Прости, что я не решалась ответить тебе раньше. Прости, если вновь стану отравой воспоминаний, которые были близки твоему сердцу. Прости, если мое время на этих листах остановится где-то посередине вместе со стуком подушечек пальцев по столу, которые таким звуком вполне могут заменить вечно опаздывающие стрелки настенных часов. Я смотрю на них по нескольку раз в день, хотя мне уже не нужно следить за временем. Тому, кто никуда не спешит, больше нечего ждать, а для тех, кто ничего не ждет, все вокруг приобретает безликую форму, превращаясь в безжизненный поток сменяющихся сезонов года. Разве не это самый большой страх и самое большое наказание – продолжать жить, зная, что завтра тебя встретит лишь пустота, огромной дырой затягивающая навсегда ускользающие от тебя мгновения вечности? Вот она, моя расплата и мое раскаяние – одиночество с кривыми запятыми из морщинистых складок под крыльями сутулого носа, с глубоко впившимися перпендикулярными линиями между бровями, навсегда утерянной улыбкой, с душой, насквозь пропитанной болью и отчаянием.
В твоих ранних письмах я всегда находила один и тот же вопрос: «Зачем?» Знаю: что бы я ни ответила тебе тогда, ни одно бы слово не объяснило и не оправдало меня перед тобой. Юность не в силах даже понять то, что мы способны простить лишь в старости. И лишь теперь, подойдя к той черте, которая вот-вот закроет передо мной все двери прошлого и навсегда смахнет, как пыль, все плохое и хорошее вместе с их владельцем, я поделюсь с тобой тем единственным, что хоть как-то пояснит причину моего необъяснимого поступка.
В посылке ты найдешь ее! Мой смысл, мое сокровище, мою исповедь – мою Аэллу. В ней ты получишь ответ на свой вопрос: «Зачем?» И если не простишь меня, то станешь единственным свидетелем того, как я сама, следуя за невидимой звездой, искалечила свою дорогу под названием «жизнь». А помнишь, как все начиналось?..
Первые воспоминания уносят меня на четыре десятилетия назад, в прошлое, когда мы с университетскими ребятами (нас было в компании четверо: я, Энн, Дэн и Мэтт) одновременным пинком ноги открыли дверь нашего колледжа и выкрикнули: «Черт возьми, наконец-то мы свободны!»

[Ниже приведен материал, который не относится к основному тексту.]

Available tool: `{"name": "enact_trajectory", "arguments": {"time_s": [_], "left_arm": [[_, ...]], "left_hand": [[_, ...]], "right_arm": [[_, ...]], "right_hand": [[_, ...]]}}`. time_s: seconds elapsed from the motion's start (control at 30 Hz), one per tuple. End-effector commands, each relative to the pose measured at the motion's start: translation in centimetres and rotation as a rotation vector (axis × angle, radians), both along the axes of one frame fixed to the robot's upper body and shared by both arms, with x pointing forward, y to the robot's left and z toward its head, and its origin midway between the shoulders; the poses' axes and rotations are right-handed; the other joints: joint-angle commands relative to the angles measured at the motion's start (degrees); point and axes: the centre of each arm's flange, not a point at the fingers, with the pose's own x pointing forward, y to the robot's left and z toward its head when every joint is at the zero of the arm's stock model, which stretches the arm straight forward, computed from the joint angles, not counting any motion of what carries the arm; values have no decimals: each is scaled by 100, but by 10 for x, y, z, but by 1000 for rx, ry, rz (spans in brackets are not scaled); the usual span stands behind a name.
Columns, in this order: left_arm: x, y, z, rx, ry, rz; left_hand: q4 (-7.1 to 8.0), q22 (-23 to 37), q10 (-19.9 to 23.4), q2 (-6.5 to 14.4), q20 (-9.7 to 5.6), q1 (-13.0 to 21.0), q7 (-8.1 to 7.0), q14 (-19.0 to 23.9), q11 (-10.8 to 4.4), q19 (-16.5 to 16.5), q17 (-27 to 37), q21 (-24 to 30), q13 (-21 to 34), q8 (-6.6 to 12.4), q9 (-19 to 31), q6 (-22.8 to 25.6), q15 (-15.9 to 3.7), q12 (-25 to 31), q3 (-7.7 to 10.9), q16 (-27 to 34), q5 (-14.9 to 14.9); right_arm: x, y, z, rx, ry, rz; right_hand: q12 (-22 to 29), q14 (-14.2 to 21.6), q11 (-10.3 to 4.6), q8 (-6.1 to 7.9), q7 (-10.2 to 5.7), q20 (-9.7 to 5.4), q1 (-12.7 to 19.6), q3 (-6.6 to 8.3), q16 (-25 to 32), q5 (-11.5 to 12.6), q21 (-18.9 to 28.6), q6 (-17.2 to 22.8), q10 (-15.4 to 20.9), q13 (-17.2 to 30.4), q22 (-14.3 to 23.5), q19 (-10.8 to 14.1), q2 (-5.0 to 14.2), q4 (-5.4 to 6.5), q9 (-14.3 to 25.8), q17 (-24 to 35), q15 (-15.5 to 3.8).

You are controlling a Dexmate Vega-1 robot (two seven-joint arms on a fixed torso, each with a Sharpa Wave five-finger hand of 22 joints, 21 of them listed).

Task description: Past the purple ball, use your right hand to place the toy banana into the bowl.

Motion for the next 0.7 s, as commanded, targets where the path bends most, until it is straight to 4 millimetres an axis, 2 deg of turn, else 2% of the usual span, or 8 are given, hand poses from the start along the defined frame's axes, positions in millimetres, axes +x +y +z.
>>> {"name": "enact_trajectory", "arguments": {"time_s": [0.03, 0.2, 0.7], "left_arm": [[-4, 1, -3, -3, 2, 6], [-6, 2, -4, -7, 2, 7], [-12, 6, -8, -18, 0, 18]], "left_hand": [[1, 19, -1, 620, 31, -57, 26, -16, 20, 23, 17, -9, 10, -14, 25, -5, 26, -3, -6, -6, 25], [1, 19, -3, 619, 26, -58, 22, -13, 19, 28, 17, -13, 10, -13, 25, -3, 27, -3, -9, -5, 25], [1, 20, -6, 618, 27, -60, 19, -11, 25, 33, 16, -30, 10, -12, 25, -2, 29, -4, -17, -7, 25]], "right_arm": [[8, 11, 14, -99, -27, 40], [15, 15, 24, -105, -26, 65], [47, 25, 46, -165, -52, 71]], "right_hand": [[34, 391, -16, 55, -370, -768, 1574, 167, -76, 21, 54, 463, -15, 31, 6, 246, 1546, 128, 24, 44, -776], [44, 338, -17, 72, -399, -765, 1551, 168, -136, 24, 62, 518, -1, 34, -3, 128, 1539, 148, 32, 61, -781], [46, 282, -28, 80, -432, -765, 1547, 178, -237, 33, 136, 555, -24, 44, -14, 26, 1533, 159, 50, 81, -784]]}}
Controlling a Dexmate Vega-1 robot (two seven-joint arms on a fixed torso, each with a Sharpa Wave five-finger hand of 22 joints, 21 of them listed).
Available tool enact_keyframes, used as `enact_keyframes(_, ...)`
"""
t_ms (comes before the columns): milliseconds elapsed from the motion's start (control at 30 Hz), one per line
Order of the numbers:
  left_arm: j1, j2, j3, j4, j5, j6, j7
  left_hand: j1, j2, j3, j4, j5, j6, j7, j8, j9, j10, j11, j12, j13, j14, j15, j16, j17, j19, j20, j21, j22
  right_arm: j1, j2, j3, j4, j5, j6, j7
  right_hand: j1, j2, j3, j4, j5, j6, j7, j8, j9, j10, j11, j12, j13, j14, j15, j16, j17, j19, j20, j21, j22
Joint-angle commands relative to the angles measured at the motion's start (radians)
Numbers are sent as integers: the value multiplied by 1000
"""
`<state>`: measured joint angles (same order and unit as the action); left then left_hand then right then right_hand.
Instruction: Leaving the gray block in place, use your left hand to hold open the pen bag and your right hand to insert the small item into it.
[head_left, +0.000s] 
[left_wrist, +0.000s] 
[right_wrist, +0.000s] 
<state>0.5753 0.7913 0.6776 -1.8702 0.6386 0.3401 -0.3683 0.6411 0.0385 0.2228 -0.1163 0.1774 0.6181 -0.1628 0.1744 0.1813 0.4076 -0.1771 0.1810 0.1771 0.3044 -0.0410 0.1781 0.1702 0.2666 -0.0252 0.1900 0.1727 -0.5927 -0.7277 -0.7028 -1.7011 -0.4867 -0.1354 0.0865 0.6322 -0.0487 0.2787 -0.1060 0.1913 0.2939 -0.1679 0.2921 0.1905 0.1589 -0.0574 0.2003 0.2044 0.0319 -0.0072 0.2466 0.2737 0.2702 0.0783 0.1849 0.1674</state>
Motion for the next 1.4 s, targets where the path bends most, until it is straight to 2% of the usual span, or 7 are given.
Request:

Еще недавно нам казалось, что наши мучения не закончатся никогда, – и вот мы выпускники! Жизнь всегда ускоряет события, которых ждешь, как тебе думается, слишком долго. И вот мы уже в шумном веселом баре после шампанского пьем на брудершафт ром с текилой, разбавляем «Маргариту» «Бейлисом», поджигаем «Б-52» с «Халком» и мешаем «Белого русского» с «Негрони», пуская в лицо друг другу фоторамки из облаков белого дыма. Да, у нас в то время были совсем другие увлечения вместо романтических посиделок в неуютных тихих кафе и скучных выпускных вечеринок. Нам хотелось того, чего нельзя было получить, умирая со скуки с занудами-однокурсниками, – того, что было под запретом, того, что давало нам больше свободы, больше новых ощущений, легкости и нескончаемой энергии, льющейся в тебе через край в такт электронной музыке. Те минуты, в которых ты – это лучшая версия себя. Моменты, в которых можно влюбляться и прощать без оценивающих мыслей, легко заводить знакомства, обнимать и целовать незнакомцев, когда все другое – запахи, лица, вкус. Можно ощутить кончиком языка даже воздух, впитывать его кисло-сладкое послевкусие быстрыми глотками, словно котенок, только научившийся лакать из миски теплое молоко. Утопать в состоянии, где даже музыка другая – твоя. Ты сливаешься с ней уже с первых секунд вступления. Она входит в тебя полностью одним движением, как выстрел, как укол опытной медсестры, как заноза, пока ты не становишься частью ее непрекращающихся звуков. Они бьются в тебе, грубым басом откликаются в унисон с каждым ударом сердца, а громкие вибрации заставляют поднывать низ живота. Иллюзия совершенства, полной беззаботности и уверенности, что способен на все! Разве можно отказаться от таких ощущений и не хотеть испытать их вновь, глубже и осознаннее, только чтобы найти ключ, который за пару мгновений унесет под пелену лазурного неба, в мир, подсознательно созданный тобой, в котором ты сам режиссер своего же фильма. Именно в такие минуты я чувствовала все по-настоящему, понимала, что я – это я, полностью принимала себя как есть, со всеми недостатками и несовершенствами. Это был единственный настоящий мир, в котором каждый миг ощущался так сильно и страстно, будто это и есть совершенное течение времени, где оно, это время, не ощущается вовсе.